車検の見積書は、整備士の言訳だ——「今必要」と「次でいい」の見分け方

車検の見積書を渡すとき、私は心がけていることがある。
「この順番で説明したら、この人は理解できるか」と。
数字だけ渡して身も蓋もない。専門用語が並んでいても、読めない人は読めない。
「整備士の言訳」は、数字だけではなく、話すことにあると思っている。

見積書の3つのブロック

車検の見積書は、3つのブロックで構成されている。
法定費用:自賠責保険料・重量税・印紙代。
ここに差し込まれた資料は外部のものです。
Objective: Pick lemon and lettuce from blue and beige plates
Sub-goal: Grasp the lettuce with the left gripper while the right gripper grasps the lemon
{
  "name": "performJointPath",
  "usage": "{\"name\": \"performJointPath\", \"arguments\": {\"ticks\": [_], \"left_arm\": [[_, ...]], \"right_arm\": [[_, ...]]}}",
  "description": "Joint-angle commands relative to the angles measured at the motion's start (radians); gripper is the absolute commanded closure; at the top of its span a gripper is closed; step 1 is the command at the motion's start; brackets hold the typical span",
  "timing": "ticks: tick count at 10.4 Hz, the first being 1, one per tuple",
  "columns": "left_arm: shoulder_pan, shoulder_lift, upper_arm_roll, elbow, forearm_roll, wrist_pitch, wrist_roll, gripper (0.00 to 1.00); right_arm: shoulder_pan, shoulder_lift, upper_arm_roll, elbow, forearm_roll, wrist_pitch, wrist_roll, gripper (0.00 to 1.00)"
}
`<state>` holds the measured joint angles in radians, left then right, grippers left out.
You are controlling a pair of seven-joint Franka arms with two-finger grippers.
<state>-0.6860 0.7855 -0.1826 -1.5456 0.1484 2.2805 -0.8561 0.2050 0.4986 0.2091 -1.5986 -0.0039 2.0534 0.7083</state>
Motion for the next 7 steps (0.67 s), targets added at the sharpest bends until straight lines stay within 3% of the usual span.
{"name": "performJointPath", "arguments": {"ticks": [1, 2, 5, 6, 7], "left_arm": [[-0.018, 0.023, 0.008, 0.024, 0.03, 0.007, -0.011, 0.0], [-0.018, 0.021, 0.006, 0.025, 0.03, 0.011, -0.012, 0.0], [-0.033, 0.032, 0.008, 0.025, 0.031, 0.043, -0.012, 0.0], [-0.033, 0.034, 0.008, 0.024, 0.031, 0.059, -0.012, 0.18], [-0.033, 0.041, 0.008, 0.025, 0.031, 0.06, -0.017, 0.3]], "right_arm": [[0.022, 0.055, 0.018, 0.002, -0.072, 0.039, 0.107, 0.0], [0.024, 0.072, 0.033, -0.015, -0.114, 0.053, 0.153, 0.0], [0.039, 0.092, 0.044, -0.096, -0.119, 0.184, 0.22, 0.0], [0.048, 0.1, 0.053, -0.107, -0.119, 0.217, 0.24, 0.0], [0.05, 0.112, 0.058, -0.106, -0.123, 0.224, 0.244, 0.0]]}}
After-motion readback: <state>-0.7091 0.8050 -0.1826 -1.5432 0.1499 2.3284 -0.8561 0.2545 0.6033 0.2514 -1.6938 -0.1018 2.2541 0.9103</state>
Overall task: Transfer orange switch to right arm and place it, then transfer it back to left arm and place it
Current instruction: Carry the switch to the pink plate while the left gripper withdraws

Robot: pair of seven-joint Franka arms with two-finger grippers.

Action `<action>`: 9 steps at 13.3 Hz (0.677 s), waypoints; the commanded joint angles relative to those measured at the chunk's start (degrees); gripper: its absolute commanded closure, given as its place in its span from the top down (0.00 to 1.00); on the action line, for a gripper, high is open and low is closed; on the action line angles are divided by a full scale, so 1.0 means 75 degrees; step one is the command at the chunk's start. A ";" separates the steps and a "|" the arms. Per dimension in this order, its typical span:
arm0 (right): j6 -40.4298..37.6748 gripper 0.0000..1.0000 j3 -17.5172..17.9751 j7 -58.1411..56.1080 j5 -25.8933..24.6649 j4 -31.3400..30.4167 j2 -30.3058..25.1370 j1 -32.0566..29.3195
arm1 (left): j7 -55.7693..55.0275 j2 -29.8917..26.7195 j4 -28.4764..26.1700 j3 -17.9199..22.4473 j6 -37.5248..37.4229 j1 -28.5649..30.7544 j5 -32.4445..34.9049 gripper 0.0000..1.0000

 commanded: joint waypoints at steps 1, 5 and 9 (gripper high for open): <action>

国が決めた金額なので、どこで受けても同じだ。軽自動車で新車登録から3年(初回)の車検であれば約44,000円程度。ここは値引きできない。
車検基本料:点検料・検査料・代行手数料。ここが工場ごとに差が出る部分だ。内訳が明記されている工場と、「一式」とまとめられている工場では、透明性が全く違う。
追加整備費用:部品交換や追加作業の費用。ここが見積書の中で最も重要なパートだ。

「今必要」「次でいい」「お好みで」の3段階

追加整備の項目は、大きく3つに分類できる。
今必要(保安基準に関わる)
ブレーキパッド残量2mm以下、タイヤ残溝1.6mm以下、灯火類の不点灯。これは値引きできない。
部品のグレード(純正品か社外品か)は相談できる。
次でいい(予防整備)
エンジンオイル、ワイパーゴム、バッテリー、エアフィルターなど。
放置するとトラブルの原因になるが、今回やるか次回まで待つかは状態次第だ。
「今が何kmか」「前回交換からいつか」を伝えてくれる工場は信頼できる。
お好みで(車検の合否に無関係)
ボディコーティング、エンジン内部洗浄、エアコンクリーニングなど。
快適性や美観に関わるもので、車検費用を押さえたいなら遠慮なく断っていい。

見積書を受け取ったら聞く3つの質問

詳細を求めるのは、正当な権利だ。
信頼できる工場は、これらの質問に常に丁寧に答えてくれる。
「この中で、今回必ずやらないといけないものはどれですか?」
「次の点検まで延ばせるものはありますか?」
「社外品にすると、どれくらい変わりますか?」
これだけ聞ければ、見積書の多くが「読める」ようになる。

「安かった」には理由がある

格安車検で通した、半年後に故障した車が持ち込まれることがある。
結果、予防整備を一切やらなかった分、最終的に高くつくことがある。
安さと信頼は、かならずしも同じではない。
見積書の中身を読めること、工場に話せること。
それで、車検の費用に対する納得感は全く違う。